Task description
Your output should be the lines of the data that follow, reproduced exactly from the first through the line bearing "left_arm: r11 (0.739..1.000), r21".

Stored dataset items
BEGIN

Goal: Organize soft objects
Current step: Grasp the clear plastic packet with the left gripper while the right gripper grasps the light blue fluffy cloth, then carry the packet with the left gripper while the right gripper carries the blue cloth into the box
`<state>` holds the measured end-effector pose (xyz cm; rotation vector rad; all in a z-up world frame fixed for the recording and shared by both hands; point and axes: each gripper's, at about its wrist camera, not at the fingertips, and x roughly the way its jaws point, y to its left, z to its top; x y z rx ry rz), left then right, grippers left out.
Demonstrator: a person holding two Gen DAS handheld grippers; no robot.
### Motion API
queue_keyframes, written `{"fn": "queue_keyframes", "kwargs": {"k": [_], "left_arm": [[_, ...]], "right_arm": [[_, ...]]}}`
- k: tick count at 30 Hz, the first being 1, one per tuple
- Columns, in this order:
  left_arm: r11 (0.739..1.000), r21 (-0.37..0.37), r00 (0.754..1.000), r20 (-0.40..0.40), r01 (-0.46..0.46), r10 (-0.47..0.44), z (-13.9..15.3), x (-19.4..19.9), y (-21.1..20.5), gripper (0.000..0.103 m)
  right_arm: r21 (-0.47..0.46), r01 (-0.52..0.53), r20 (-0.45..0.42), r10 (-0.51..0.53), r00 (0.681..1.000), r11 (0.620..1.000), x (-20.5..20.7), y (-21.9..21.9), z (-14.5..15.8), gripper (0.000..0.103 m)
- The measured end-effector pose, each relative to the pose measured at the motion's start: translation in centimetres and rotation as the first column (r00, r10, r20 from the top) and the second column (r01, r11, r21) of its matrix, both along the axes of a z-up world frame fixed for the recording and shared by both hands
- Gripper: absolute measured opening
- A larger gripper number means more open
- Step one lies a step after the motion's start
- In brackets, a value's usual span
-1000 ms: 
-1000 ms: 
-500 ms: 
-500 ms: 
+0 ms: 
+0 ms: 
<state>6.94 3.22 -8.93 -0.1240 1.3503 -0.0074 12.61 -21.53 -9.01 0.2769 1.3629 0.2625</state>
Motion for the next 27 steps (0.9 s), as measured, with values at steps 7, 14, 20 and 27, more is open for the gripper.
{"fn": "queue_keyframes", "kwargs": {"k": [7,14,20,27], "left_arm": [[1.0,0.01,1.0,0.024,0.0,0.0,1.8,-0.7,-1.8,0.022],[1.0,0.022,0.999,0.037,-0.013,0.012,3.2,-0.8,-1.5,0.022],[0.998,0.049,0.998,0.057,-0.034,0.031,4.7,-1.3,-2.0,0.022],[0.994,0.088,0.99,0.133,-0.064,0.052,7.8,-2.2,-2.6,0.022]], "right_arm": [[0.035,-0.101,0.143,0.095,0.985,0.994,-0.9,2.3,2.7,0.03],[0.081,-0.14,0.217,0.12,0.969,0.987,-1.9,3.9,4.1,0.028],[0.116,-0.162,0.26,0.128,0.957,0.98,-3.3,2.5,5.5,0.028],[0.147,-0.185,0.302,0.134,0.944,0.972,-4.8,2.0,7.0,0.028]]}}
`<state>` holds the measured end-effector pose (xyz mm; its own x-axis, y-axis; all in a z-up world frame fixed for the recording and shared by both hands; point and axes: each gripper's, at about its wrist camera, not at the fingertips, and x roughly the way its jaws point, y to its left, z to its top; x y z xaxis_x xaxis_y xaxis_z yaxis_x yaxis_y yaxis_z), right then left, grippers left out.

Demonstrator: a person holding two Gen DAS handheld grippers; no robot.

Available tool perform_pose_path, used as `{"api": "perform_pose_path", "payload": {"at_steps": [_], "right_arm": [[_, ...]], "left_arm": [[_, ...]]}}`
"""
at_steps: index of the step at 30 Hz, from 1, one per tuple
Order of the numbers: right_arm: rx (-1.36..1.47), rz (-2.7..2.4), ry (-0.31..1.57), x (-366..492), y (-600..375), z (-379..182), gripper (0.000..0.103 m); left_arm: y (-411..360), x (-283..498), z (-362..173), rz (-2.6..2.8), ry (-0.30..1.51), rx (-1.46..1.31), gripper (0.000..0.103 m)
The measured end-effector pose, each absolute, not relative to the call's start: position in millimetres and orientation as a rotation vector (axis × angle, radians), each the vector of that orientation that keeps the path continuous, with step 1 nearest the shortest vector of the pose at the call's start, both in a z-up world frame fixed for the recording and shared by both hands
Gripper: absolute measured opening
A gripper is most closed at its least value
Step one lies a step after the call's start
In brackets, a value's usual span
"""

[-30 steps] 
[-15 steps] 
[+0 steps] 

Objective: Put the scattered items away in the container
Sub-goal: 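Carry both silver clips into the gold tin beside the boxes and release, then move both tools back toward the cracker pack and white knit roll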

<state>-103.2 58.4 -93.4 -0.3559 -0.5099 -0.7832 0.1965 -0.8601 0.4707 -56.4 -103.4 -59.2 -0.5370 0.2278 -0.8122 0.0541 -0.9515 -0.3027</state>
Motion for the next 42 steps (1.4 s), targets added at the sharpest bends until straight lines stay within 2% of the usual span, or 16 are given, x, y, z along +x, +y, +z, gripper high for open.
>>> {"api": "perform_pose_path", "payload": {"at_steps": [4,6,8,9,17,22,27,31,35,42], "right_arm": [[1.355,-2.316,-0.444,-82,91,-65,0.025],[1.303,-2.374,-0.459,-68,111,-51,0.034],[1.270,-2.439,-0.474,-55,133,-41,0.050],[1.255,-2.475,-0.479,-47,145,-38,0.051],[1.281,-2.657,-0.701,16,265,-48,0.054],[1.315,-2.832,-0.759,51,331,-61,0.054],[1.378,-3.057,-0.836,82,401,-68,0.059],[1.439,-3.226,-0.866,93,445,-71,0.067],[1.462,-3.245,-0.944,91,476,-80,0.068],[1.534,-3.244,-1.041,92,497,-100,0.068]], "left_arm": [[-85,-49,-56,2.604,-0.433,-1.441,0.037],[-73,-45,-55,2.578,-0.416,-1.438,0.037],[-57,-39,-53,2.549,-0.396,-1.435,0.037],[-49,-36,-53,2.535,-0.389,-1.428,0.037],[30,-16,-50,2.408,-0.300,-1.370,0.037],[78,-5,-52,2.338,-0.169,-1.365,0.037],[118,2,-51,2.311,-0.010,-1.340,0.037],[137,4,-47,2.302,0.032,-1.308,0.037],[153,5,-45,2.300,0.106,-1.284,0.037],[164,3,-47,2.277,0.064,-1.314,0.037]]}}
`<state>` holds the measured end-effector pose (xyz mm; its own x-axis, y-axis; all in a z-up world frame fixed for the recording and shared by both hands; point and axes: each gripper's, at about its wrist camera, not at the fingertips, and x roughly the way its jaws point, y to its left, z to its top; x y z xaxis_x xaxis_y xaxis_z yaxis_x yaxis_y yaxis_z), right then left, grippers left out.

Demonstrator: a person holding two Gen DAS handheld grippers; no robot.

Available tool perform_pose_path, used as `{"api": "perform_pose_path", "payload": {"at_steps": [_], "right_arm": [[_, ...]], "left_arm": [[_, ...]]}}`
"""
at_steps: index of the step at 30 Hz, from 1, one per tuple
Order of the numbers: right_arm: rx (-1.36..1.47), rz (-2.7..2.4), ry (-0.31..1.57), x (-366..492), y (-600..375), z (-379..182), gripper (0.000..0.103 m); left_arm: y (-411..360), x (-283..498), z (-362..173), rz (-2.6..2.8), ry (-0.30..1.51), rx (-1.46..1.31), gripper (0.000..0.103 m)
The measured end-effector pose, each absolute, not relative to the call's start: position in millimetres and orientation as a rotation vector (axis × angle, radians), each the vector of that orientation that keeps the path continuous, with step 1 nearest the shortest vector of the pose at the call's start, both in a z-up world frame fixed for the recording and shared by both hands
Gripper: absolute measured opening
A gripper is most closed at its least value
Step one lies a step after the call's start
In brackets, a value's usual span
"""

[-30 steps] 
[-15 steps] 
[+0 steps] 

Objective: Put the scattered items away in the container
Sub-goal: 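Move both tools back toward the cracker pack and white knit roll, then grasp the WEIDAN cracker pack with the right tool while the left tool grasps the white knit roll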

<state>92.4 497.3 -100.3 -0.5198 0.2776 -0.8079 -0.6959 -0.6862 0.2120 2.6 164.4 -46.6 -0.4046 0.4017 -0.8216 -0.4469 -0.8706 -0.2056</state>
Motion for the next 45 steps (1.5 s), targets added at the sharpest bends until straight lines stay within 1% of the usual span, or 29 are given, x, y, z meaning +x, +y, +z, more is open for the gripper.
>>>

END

Solution for this task
Goal: Organize soft objects
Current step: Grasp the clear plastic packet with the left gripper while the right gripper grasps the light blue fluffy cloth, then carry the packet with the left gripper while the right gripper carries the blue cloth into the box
`<state>` holds the measured end-effector pose (xyz cm; rotation vector rad; all in a z-up world frame fixed for the recording and shared by both hands; point and axes: each gripper's, at about its wrist camera, not at the fingertips, and x roughly the way its jaws point, y to its left, z to its top; x y z rx ry rz), left then right, grippers left out.
Demonstrator: a person holding two Gen DAS handheld grippers; no robot.
### Motion API
queue_keyframes, written `{"fn": "queue_keyframes", "kwargs": {"k": [_], "left_arm": [[_, ...]], "right_arm": [[_, ...]]}}`
- k: tick count at 30 Hz, the first being 1, one per tuple
- Columns, in this order:
  left_arm: r11 (0.739..1.000), r21 (-0.37..0.37), r00 (0.754..1.000), r20 (-0.40..0.40), r01 (-0.46..0.46), r10 (-0.47..0.44), z (-13.9..15.3), x (-19.4..19.9), y (-21.1..20.5), gripper (0.000..0.103 m)

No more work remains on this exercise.